• _WHAT THE EXERCISE ASKS_: Using the material below, state how many of its lines contain the string "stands", with no other words.

• _TASK INPUTS_:
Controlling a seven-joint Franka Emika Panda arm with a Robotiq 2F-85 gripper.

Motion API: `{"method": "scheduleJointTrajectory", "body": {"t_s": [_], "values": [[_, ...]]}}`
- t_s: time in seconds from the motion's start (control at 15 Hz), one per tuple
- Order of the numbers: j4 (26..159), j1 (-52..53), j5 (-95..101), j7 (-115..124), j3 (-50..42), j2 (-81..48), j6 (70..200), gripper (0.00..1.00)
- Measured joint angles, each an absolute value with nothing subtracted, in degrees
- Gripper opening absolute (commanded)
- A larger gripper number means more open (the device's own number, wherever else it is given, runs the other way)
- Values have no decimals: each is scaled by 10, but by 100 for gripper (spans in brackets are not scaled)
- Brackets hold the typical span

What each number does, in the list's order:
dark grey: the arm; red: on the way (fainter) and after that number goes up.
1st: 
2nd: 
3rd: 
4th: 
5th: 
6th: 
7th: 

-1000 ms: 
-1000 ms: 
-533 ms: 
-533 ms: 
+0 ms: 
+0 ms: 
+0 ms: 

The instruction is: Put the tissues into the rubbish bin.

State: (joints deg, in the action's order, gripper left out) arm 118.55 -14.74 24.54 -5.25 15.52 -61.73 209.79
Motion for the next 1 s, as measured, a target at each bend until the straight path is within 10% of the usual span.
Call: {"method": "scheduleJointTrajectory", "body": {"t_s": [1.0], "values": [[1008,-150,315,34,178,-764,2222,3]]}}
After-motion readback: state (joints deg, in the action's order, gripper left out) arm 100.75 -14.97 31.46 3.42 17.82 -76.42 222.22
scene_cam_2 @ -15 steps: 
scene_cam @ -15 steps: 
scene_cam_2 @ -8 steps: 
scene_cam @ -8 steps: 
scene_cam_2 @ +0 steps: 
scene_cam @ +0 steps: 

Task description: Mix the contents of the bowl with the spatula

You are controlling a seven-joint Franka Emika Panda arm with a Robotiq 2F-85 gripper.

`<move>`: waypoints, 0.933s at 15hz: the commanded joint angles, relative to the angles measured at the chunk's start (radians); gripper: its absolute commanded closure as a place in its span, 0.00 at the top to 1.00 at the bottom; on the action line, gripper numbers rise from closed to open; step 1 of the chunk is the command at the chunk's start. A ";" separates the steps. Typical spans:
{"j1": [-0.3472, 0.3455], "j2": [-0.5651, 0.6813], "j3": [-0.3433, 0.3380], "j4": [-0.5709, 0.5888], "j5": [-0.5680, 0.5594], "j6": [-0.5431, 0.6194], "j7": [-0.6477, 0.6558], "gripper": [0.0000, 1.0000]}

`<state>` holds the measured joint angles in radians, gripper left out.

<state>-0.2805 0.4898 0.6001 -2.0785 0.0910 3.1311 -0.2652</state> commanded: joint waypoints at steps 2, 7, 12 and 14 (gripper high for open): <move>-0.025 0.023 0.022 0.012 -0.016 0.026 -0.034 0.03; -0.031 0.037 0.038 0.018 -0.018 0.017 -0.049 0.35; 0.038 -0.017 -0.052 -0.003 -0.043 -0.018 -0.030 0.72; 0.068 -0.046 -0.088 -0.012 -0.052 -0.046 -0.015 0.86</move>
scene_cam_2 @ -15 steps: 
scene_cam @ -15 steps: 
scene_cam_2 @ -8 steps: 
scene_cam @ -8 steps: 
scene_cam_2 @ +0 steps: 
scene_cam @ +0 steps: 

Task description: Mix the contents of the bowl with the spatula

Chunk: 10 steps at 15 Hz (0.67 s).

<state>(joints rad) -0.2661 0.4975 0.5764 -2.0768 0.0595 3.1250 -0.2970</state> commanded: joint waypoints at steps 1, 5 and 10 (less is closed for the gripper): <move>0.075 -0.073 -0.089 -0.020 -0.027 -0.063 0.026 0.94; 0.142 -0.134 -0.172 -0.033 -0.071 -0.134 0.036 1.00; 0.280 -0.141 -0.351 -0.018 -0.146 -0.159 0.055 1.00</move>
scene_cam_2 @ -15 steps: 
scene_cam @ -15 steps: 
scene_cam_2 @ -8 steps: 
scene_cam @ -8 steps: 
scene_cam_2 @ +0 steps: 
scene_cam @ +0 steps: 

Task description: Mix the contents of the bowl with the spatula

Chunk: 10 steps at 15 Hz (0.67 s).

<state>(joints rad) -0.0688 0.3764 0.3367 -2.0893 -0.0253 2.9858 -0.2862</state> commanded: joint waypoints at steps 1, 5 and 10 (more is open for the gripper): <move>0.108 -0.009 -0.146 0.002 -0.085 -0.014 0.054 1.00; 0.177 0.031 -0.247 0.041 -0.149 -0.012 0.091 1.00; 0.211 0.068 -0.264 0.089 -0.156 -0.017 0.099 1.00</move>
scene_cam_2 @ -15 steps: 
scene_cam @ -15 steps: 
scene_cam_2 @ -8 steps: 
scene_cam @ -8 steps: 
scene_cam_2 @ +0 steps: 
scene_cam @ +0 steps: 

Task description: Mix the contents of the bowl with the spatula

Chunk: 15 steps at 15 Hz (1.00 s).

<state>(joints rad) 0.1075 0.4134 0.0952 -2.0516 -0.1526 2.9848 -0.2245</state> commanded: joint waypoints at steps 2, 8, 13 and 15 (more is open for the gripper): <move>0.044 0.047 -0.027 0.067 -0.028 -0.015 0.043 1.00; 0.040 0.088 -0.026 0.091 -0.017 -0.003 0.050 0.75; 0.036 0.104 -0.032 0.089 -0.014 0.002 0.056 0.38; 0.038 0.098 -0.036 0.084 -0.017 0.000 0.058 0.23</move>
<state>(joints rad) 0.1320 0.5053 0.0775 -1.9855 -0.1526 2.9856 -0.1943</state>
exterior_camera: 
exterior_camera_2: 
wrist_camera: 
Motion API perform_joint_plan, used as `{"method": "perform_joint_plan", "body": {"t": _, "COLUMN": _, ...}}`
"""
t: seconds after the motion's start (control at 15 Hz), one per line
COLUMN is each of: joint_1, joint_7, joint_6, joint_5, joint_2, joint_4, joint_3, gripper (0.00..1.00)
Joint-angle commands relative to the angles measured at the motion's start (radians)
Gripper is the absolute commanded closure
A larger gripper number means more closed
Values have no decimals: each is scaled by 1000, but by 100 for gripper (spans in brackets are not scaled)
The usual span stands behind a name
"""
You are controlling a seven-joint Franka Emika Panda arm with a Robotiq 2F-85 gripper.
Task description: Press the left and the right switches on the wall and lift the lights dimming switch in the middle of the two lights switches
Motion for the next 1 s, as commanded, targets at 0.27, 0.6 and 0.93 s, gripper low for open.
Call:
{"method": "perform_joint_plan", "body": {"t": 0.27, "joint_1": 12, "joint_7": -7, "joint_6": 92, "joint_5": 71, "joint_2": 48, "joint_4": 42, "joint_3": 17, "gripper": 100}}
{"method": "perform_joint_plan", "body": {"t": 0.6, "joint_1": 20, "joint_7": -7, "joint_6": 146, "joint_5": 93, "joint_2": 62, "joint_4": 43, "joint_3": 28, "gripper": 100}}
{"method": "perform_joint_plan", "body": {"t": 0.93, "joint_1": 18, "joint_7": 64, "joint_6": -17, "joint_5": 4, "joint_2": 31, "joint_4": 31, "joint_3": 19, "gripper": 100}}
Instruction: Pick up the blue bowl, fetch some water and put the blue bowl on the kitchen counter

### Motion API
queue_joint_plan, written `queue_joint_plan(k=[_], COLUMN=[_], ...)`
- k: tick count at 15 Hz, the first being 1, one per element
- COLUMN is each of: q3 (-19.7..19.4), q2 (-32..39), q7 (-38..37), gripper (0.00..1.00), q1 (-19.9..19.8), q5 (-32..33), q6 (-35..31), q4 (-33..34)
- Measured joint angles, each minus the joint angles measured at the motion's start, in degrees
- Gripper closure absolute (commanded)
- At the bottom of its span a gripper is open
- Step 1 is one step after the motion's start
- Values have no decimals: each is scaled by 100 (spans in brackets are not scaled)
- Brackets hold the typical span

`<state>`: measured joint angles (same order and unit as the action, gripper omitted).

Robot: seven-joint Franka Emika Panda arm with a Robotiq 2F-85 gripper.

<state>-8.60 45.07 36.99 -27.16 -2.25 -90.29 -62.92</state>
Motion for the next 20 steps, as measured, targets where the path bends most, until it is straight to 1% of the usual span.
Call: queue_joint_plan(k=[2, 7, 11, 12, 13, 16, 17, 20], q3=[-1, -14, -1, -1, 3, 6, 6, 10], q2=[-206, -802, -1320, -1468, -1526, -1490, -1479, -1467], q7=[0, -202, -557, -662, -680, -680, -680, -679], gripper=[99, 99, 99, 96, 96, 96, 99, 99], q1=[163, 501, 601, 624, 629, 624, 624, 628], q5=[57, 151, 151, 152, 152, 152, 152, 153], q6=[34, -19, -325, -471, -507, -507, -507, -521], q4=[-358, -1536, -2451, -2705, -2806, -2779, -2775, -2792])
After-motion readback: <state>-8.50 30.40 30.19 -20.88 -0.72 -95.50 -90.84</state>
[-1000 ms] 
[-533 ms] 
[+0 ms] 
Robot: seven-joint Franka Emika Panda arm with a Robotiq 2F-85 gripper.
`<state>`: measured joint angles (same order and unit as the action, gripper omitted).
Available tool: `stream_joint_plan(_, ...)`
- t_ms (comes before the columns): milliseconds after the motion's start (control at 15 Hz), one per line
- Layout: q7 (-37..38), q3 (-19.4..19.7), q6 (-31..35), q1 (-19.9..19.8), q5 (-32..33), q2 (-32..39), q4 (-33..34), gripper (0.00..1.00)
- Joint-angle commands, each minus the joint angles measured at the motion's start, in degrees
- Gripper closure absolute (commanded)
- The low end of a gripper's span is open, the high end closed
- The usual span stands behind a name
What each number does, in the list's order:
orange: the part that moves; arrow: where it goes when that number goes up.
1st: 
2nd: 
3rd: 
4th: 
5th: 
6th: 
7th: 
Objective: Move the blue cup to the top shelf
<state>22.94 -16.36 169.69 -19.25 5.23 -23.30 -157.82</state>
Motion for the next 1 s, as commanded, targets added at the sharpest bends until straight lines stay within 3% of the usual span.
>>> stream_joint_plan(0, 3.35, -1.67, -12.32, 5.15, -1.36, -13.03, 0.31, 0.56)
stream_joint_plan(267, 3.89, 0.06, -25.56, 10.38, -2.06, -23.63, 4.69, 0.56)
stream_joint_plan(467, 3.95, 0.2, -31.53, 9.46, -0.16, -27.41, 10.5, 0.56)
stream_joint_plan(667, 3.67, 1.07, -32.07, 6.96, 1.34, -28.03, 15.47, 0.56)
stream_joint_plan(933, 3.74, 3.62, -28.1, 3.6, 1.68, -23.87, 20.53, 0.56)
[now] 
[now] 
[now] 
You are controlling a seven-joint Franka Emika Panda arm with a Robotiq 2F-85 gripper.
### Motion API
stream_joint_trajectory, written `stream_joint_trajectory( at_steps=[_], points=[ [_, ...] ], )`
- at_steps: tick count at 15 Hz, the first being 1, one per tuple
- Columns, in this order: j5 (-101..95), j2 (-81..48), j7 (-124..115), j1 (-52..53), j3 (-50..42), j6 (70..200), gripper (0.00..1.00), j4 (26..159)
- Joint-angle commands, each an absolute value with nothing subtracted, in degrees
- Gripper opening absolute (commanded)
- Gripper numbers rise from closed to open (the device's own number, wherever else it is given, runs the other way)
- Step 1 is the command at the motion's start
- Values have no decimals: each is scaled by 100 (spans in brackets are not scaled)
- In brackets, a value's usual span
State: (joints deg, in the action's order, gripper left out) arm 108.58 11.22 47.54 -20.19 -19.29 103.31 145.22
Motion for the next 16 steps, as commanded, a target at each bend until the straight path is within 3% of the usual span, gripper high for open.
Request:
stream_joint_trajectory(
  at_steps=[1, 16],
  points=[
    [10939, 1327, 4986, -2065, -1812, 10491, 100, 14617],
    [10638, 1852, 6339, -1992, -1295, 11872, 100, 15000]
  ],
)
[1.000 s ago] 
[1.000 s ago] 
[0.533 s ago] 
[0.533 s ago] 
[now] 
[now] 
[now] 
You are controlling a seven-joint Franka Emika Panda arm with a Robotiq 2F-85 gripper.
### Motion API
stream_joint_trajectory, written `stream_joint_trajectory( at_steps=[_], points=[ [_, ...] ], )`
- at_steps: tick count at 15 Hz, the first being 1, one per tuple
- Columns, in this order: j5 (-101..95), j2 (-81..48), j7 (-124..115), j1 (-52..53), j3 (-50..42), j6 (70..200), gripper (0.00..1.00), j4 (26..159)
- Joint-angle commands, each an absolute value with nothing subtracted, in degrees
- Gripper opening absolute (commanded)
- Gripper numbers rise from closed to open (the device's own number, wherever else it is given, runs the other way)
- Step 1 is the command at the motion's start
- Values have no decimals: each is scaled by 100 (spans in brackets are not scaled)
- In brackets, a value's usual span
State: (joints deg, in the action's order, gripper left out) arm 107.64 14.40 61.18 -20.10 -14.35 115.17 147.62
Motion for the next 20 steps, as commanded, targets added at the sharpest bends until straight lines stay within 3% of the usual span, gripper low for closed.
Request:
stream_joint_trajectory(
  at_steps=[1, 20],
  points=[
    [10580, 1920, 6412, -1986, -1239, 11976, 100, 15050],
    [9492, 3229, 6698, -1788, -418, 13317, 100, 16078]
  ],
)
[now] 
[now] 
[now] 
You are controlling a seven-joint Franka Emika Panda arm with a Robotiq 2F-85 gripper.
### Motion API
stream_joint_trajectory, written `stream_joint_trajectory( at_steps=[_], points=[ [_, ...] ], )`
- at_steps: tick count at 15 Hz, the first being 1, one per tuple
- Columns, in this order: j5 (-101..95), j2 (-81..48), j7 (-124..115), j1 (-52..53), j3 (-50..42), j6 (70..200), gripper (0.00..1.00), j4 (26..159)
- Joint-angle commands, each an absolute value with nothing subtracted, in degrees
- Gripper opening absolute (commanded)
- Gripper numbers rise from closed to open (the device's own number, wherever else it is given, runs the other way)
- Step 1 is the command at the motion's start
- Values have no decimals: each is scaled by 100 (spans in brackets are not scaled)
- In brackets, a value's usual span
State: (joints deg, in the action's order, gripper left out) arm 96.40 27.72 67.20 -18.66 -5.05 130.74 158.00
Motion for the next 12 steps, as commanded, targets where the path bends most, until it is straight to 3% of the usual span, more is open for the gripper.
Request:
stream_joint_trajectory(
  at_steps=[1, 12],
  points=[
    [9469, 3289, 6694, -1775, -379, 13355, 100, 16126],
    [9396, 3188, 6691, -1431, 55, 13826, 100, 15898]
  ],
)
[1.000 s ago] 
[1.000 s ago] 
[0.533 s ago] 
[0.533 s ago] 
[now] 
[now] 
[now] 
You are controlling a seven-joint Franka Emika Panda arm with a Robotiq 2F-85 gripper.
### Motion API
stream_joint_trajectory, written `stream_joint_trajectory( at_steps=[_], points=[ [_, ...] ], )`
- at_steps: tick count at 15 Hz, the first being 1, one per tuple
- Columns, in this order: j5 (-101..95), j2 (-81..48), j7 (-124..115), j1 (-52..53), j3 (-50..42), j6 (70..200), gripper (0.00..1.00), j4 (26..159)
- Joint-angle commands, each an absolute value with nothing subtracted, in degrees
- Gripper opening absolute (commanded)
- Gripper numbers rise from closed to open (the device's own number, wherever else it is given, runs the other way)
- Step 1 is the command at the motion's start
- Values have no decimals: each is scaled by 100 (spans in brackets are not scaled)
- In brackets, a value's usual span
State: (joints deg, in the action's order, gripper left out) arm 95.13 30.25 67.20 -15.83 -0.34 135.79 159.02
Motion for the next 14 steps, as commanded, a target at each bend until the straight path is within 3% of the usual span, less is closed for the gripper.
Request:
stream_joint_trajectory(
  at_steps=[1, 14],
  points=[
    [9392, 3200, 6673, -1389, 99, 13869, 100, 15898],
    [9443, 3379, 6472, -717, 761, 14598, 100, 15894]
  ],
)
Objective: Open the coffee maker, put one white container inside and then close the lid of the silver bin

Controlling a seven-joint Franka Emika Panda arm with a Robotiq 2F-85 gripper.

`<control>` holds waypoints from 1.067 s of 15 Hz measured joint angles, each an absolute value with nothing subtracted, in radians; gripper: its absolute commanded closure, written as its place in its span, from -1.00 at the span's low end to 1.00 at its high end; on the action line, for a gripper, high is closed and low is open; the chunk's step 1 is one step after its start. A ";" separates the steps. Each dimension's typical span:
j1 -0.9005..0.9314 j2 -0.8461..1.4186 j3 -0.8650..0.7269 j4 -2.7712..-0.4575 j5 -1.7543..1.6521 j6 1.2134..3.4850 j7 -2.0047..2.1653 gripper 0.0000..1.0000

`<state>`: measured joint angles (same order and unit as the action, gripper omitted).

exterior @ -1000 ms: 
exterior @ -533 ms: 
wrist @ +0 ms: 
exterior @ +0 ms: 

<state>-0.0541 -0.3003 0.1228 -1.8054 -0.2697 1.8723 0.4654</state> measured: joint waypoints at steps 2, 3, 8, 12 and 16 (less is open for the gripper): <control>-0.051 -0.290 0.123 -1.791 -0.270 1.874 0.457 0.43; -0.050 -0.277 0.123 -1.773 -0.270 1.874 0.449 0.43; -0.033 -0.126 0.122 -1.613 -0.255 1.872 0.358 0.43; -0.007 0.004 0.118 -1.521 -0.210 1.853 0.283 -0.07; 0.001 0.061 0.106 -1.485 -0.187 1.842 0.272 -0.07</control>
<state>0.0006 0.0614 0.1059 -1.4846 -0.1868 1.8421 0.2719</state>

• _REPLY TO THE TASK_: 2